Figure 2: New cylinder design for the laser based techniques
Figure 3: Optical access into the combustion chamber
The RAYLIX technique is used to derive soot volume fractions fv (concentrations), particle number densities NV and mean particle radii rm of primary particles with a high temporal and spatial resolution. This technique utilizes the simultaneously two dimensional detection of Rayleigh-scattering and the laser induced incandescence (LII). The LII is based on the rapid heating of soot particles by absorption of intense laser light and the subsequent detection of the emitted thermal radiation. To obtain absolute soot volume fraction the LII signals are calibrated by means of extinction measurements for which the intensity of the incident and the used laser beam is acquired either on the CCD-chip of the Rayleigh-camera or form fast photodiodes by means of an oscilloscope. Using a frequency doubled Nd:YAG laser with a double pulse laser beam (modified Particle Image Velocimetry -Laser, PIV-Laser) the two dimensional Rayleigh scattering and LII signals have been measured within 100 ns by means of two image intensified CCD–cameras. By using a telescope consisting of a cylindrical and a spherical lens, the laser beams are formed to a light sheet. The first pulse emitted by the laser is a low energy beam which is used for measuring the Rayleigh scattering from the soot particles. The intensity of this beam is below the threshold for a significant heating of the soot particles. As a consequence no LII-signal induced by the low energy beam is detected. 40 nanoseconds after the low energy beam, the high energy beam is passing the probe volume inducing the incandescence of the soot particles.
Figure 4: Schematic setup of the RAYLIX-technique
ROTAX engine (direct injection spark ignition engine)

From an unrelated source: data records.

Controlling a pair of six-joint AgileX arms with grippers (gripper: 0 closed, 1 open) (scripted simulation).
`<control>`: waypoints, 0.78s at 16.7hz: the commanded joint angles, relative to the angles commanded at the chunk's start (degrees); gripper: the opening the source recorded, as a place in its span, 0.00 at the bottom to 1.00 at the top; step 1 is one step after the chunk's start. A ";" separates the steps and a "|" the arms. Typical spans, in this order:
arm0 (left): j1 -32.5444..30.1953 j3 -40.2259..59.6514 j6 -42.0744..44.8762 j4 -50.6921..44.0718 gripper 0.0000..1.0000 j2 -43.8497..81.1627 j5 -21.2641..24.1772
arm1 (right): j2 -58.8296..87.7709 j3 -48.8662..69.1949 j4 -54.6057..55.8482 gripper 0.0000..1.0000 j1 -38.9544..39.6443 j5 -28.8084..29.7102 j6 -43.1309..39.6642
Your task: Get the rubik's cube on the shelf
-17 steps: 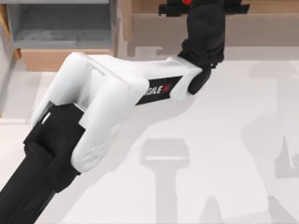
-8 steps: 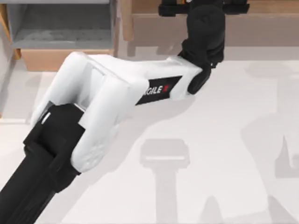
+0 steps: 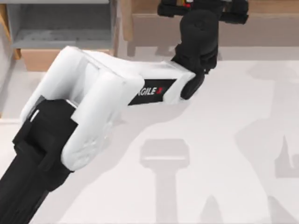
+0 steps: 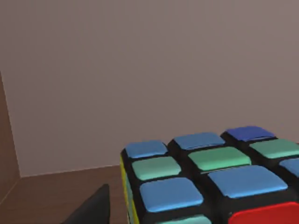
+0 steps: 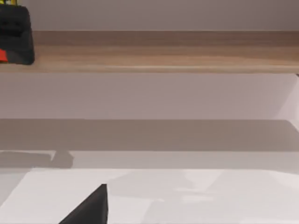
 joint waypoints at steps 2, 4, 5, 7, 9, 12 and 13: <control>0.71 -6.64 3.43 2.42 1.00 -3.29 4.85 | 0.00 0.00 0.00 1.00 0.00 0.00 0.00; 2.01 -14.80 7.82 5.37 1.00 -7.24 10.87 | 0.00 0.00 0.00 1.00 0.00 0.00 0.00; 2.89 -19.20 10.26 6.96 1.00 -9.34 14.16 | 0.00 0.00 0.00 1.00 0.00 0.00 0.00; 5.28 -28.52 15.61 10.34 1.00 -13.72 21.22 | 0.00 0.00 0.00 1.00 0.00 0.00 0.00; 8.68 -38.16 21.42 13.84 1.00 -18.12 28.66 | 0.00 0.00 0.00 1.00 0.00 0.00 0.00; 16.12 -52.45 30.63 18.97 1.00 -24.33 39.90 | 0.00 0.00 0.00 1.00 0.00 0.00 0.00; 19.26 -57.01 33.74 20.60 1.00 -26.22 43.53 | 0.00 0.00 0.00 1.00 0.00 0.00 0.00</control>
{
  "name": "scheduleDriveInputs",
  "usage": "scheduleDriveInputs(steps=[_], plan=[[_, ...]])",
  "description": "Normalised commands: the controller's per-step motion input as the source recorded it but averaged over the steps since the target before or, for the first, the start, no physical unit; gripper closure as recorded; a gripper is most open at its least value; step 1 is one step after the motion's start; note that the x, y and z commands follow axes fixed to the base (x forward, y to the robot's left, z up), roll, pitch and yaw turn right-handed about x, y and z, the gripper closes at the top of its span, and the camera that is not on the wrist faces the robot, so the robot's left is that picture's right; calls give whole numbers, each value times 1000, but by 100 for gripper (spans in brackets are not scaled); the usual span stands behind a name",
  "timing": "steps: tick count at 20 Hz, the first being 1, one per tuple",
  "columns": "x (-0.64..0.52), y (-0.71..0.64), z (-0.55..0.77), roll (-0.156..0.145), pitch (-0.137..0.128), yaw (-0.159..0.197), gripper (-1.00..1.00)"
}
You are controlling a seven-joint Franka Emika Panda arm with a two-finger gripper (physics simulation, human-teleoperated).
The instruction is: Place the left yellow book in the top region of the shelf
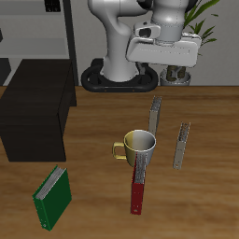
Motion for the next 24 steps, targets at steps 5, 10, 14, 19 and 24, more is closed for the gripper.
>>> scheduleDriveInputs(steps=[5,10,14,19,24], plan=[[105,399,-135,17,-13,-57,-100],[44,382,-176,21,-47,26,-100],[82,270,-289,7,-14,36,-100],[104,44,-191,-11,-53,18,-100],[128,-75,-256,11,-17,-45,-100]])
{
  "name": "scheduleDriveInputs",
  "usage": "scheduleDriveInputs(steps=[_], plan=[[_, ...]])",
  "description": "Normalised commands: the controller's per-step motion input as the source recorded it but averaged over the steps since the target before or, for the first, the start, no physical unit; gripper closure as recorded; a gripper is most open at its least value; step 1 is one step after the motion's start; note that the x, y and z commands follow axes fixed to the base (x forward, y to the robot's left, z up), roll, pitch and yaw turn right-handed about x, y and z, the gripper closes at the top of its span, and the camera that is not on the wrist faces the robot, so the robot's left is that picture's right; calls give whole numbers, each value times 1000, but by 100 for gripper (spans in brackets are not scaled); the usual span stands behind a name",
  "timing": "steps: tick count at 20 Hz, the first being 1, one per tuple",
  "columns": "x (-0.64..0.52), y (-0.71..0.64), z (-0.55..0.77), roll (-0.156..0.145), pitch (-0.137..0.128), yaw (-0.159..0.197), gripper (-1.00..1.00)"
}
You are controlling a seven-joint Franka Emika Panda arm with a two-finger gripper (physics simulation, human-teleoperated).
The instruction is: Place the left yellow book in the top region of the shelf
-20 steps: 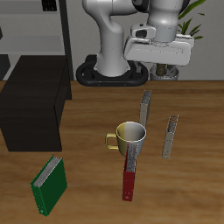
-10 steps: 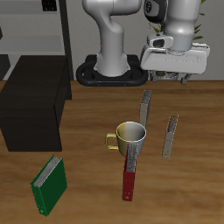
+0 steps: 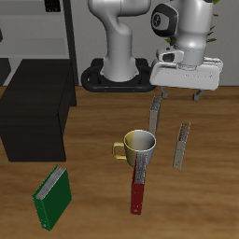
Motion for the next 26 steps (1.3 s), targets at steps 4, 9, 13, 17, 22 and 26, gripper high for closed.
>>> scheduleDriveInputs(steps=[4,9,13,17,22,26], plan=[[67,-4,-296,27,22,-61,-100],[34,90,-418,29,21,-38,-100],[38,80,-222,37,3,-34,-100],[31,166,-235,44,15,-13,-100],[51,44,-172,11,13,-10,-100],[87,19,-230,5,35,-13,-100]])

The engine was operated at several stratified and one homogeneous mode. Representative results of one stratified and the homogeneous operating point are shown in Figure 5. Engine was operated at 1500 rpm, injection and ignition timing was 24° CAD (crank angle degree) respectively 8° CAD before TDC (top dead centre) in case of the stratified mode, while injection and ignition timing were 340° and 30° CAD before TDC respectively in case of the homogeneous operation mode. RAYLIX measurements in figure 5 were averaged over 20 cycles and taken at 65° CAD after TDC, piston position is indicated.
Figure 5: Soot volume fraction fV, mean particle radii rm and particle number density NV in stratified (upper row) and homogeneous (lower row) mode.
Soot formation in both modes takes place on the piston top because of liquid fuel (poolfires). Particle size is, especially under stratified conditions, uniform. Soot, which is build during the flame propagation in the early stage of combustion (piston near TDC) is already completely oxidized.